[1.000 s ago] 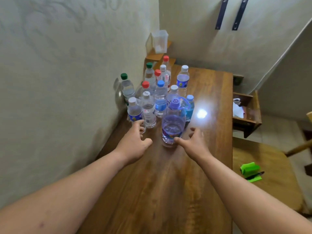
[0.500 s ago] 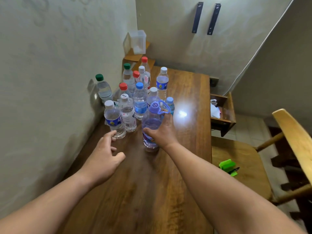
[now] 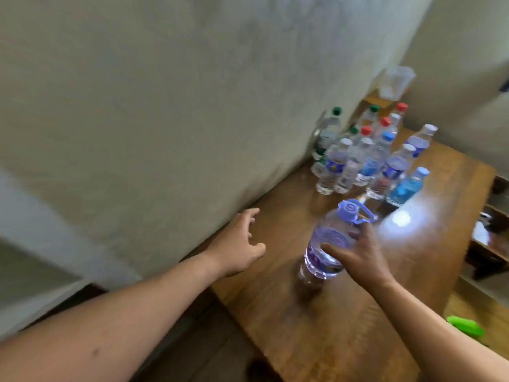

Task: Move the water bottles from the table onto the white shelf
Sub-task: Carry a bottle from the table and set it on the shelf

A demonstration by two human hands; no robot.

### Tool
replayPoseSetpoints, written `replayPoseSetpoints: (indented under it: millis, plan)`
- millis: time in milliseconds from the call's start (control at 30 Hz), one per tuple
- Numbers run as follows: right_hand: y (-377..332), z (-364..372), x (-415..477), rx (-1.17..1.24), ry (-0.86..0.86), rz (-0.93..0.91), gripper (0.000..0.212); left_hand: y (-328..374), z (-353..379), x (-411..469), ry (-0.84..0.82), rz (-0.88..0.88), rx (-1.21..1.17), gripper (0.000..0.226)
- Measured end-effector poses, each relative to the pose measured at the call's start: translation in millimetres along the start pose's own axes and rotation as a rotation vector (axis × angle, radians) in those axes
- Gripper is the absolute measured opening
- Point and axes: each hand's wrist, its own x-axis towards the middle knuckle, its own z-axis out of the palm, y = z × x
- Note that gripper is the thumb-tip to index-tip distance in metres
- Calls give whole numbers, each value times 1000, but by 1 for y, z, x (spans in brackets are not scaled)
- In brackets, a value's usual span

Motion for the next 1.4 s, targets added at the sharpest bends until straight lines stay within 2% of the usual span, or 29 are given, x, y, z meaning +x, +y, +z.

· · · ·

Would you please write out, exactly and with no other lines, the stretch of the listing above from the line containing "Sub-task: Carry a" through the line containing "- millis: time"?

▶ [Exercise answer]
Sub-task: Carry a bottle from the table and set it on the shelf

A demonstration by two human hands; no robot.

### Tool
replayPoseSetpoints, written `replayPoseSetpoints: (indented under it: millis, plan)`
- millis: time in milliseconds from the call's start (control at 30 Hz), one per tuple

This answer is finished.